The Great Refactoring™️ #165

kasperisager · 2019-12-17T10:17:18Z

This pull request will chronicle the rather large refactor that I've been working on for the past two months. Many of the changes mentioned here will also warrant a separate ADR; one purpose of this pull request is identifying exactly which changes do so.

Let me start by addressing the most obvious question...

Why on earth?

More than two years ago, Alfa was born on a simple premise as outlined in ADR 2: Work with static data to provide reliable and reproducible accessibility audits. The way this was implemented in practice was by operating on a strict subset of DOM and CSSOM and to ensure that this subset was directly serialisable to JSON. By keeping the core data format simple to produce and pass around, we however had to introduce a bit of complexity on the consuming side:

As a JSON serialisable format meant no circular references, the DOM subset could not include parent pointers. This meant that every function that needed access to parents had to be passed a top level "context" node from which parent pointers could be inferred. Among other things, this lead to fairly complex traversal APIs as evidenced by Turn visitor functions into generators #147.
Many DOM and CSSOM properties are optional and can therefore be set to null and/or undefined. Per ADR 3, this was perfectly "safe" as the TypeScript compiler would ensure that we guarded against dereferencing something nullable, but it littered our code with nullable checks. Even worse, nullable values are so ingrained in the JavaScript ecosystem that the TypeScript compiler will actually not complain about excessive checking.
As the data format only contained the bare minimum needed to represent DOM and CSSOM, a lot of additional functionality had to be provided on top. For the most part this was fine, but we often ran into situations where the functionality would be rather expensive, such as constructing parent pointers, and therefore had to be implemented using a cache.

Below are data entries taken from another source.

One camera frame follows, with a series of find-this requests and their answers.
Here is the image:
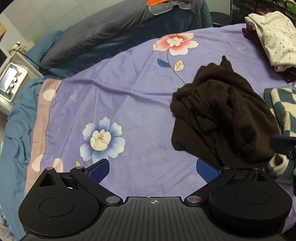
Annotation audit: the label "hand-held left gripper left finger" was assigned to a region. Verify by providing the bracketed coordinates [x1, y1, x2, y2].
[39, 159, 123, 206]

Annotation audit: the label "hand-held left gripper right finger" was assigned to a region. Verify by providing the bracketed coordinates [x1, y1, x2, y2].
[184, 159, 277, 206]

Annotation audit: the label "white appliance with knobs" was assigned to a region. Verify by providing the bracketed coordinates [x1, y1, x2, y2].
[0, 61, 28, 102]

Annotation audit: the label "dark maroon clothes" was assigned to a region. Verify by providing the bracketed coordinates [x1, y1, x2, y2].
[242, 20, 296, 83]

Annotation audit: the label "teal bedsheet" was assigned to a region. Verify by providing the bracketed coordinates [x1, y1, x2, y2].
[0, 30, 64, 240]

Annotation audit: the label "green white checkered fleece cloth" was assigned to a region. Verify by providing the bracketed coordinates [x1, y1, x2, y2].
[264, 88, 296, 184]

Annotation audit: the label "black wire rack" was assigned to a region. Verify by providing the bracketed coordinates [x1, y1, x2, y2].
[231, 0, 296, 24]

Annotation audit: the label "dark brown garment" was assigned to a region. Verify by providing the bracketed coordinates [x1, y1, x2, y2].
[170, 55, 281, 169]

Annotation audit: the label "black round stool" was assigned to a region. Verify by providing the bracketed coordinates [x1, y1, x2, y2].
[211, 11, 232, 28]

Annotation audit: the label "grey blue pillow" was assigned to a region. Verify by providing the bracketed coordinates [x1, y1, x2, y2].
[40, 0, 205, 70]

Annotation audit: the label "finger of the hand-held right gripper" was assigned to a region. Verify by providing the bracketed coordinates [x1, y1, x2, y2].
[270, 135, 296, 160]

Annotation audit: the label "purple floral blanket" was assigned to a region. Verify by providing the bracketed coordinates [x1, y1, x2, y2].
[24, 23, 296, 233]

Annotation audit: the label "cream polka dot garment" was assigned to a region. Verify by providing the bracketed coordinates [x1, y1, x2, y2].
[245, 11, 296, 72]

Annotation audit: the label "dark blue quilt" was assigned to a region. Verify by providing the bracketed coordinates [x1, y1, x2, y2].
[54, 5, 213, 79]

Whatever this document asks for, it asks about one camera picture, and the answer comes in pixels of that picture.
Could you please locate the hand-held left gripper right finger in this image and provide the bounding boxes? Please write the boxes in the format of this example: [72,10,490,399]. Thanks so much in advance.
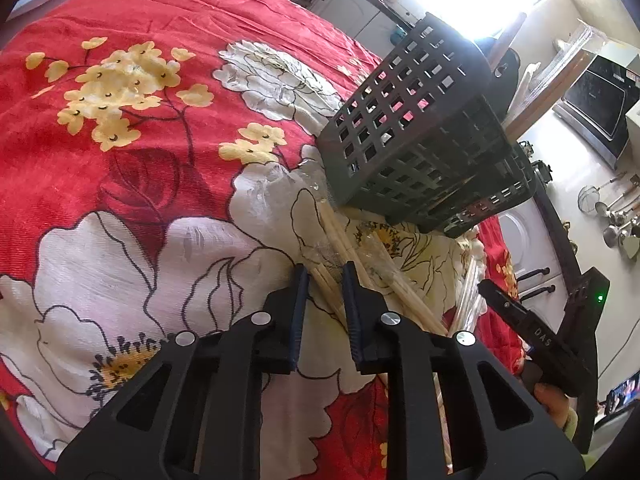
[342,261,586,480]

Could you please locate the black range hood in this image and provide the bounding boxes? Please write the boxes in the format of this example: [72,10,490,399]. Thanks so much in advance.
[552,52,639,171]

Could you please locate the chopstick pair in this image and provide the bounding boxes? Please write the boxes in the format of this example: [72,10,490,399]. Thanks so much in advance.
[295,180,451,343]

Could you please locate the black countertop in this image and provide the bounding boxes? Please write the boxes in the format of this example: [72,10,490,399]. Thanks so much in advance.
[532,187,601,311]

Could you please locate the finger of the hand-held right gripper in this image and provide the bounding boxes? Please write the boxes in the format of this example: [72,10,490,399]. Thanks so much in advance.
[477,280,530,332]

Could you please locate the person's right hand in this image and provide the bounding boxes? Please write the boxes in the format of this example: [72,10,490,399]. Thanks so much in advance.
[532,382,578,428]

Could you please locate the small lit screen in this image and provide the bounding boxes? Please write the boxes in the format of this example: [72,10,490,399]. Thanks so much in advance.
[605,372,640,416]

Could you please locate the red floral blanket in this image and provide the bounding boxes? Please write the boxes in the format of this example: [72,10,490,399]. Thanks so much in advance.
[0,0,531,480]

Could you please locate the row of hanging steel utensils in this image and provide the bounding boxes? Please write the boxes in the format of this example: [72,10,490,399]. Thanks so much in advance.
[577,172,640,261]

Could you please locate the white wall cabinets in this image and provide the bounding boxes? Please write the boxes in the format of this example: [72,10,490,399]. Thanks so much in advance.
[625,102,640,171]

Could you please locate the dark green perforated utensil basket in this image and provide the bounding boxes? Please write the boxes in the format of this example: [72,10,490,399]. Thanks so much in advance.
[317,11,539,240]

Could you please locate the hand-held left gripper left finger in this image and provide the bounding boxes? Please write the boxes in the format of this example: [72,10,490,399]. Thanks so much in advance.
[55,264,310,480]

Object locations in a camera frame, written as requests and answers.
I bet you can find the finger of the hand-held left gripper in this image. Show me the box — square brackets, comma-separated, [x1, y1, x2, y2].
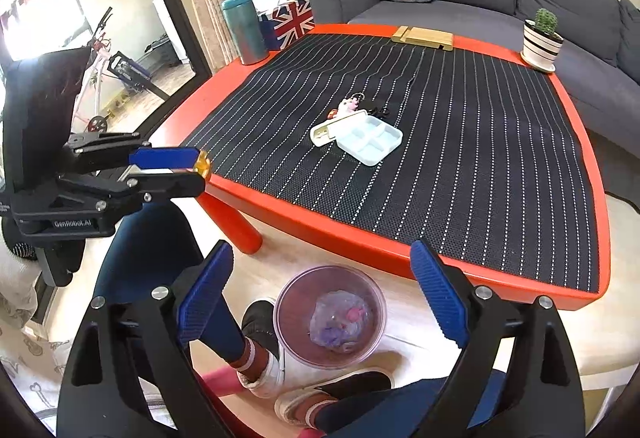
[66, 130, 202, 179]
[55, 168, 207, 213]

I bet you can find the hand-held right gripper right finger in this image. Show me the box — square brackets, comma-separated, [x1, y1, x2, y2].
[410, 239, 587, 438]

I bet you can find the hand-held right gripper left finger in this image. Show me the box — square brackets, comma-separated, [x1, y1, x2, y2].
[57, 240, 236, 438]

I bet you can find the translucent pink waste bin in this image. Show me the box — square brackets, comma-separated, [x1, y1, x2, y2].
[273, 265, 387, 366]

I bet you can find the person's left forearm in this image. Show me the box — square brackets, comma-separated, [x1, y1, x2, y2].
[0, 238, 44, 330]

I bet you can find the person's left leg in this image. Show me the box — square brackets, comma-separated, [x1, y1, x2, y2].
[94, 203, 247, 366]

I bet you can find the person's leg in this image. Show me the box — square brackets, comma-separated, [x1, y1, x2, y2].
[315, 368, 507, 438]
[94, 203, 247, 366]

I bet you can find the black white shoe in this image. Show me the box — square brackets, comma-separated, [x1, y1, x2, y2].
[275, 367, 396, 427]
[236, 300, 287, 399]

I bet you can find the red table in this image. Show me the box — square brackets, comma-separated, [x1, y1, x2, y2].
[147, 22, 613, 311]

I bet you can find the pink bicycle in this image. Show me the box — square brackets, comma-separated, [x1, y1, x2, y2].
[70, 8, 177, 135]

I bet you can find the person's right leg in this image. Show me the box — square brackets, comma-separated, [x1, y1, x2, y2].
[315, 368, 507, 438]

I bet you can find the clear plastic bag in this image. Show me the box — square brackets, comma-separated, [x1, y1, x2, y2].
[309, 290, 373, 352]

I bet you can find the red plastic stool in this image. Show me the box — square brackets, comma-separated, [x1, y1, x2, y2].
[197, 368, 287, 438]

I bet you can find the teal thermos bottle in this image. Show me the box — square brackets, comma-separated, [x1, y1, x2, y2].
[221, 0, 267, 66]

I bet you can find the black striped table mat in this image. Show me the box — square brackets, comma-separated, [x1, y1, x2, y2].
[177, 34, 601, 293]

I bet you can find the cream plastic case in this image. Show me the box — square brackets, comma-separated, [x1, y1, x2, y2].
[310, 115, 368, 147]

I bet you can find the light blue pill box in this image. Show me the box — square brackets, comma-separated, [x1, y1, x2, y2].
[336, 114, 404, 166]

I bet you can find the white low table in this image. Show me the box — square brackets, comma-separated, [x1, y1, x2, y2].
[575, 193, 640, 391]

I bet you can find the flag print tissue box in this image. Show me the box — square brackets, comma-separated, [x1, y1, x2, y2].
[256, 0, 316, 52]

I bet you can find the white patterned garment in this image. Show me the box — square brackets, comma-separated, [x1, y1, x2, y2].
[0, 313, 76, 425]

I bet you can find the white saucer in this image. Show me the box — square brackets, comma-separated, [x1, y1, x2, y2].
[520, 50, 557, 74]

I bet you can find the wooden phone stand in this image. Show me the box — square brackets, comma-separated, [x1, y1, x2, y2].
[391, 25, 455, 51]

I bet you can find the potted cactus striped pot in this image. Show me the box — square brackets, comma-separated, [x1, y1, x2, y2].
[522, 8, 565, 68]

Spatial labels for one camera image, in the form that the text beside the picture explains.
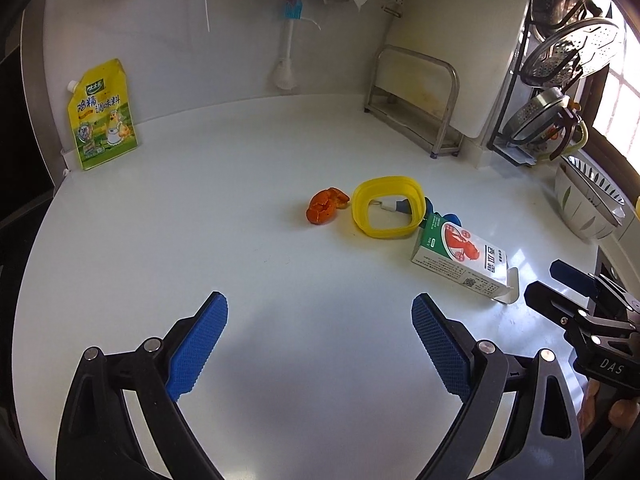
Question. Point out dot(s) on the white cutting board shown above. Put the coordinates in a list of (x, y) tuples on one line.
[(460, 35)]

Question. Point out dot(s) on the orange peel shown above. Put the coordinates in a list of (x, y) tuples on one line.
[(322, 207)]

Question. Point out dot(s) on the white blue bottle brush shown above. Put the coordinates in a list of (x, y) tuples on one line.
[(286, 55)]

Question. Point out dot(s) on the perforated steel steamer plate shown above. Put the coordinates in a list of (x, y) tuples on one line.
[(575, 50)]

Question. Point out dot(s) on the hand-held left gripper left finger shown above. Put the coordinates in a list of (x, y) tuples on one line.
[(195, 350)]

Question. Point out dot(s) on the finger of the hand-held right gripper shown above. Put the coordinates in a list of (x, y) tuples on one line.
[(550, 302), (570, 274)]

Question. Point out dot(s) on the steel cutting board stand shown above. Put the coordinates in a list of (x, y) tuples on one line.
[(447, 110)]

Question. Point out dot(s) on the white patterned colander bowl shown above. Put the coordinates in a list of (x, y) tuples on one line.
[(585, 200)]

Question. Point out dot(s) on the blue plastic piece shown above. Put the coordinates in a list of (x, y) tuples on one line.
[(452, 218)]

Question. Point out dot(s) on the white green drink carton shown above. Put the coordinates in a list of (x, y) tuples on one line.
[(460, 260)]

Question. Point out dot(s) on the brown framed window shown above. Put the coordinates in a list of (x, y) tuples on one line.
[(620, 95)]

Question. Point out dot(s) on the yellow seasoning pouch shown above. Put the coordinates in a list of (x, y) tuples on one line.
[(102, 115)]

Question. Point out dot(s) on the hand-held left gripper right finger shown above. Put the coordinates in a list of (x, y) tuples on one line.
[(442, 347)]

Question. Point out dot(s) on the person's right hand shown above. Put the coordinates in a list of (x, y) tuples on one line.
[(625, 412)]

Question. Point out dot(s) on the steel-rimmed pot lid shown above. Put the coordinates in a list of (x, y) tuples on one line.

While these complexities initially amounted to only a small overhead, the overhead quickly increased as the code base grew. After working on #147, it became clear to me that something had to be done. The following sections will outline all the major changes that were made to reduce the overall complexity of Alfa to a point where I can once again consider its future development sustainable. While all of the above points will be addressed, I'll also go into detail about some other long-needed changes that made their way in.

Major changes

Parent pointers and JSON serialisable DOM

In order to provide both parent pointers and JSON serialisable nodes, DOM and CSSOM types are now implemented as classes that all implement the toJSON() method. This method returns a canonical JSON representation of nodes that can also be used to translate back into concrete nodes.

This also means that Alfa no longer works on a strict subset of DOM and CSSOM, which has afforded us the possibility to fix some of the "quirks" in its design. For example, many properties now have shorter names and are implemented as methods, such as node.parent() instead of of node.parentNode, and many of these methods optionally allow specifying traversal parameters, such as node.parent({ flattened: true }).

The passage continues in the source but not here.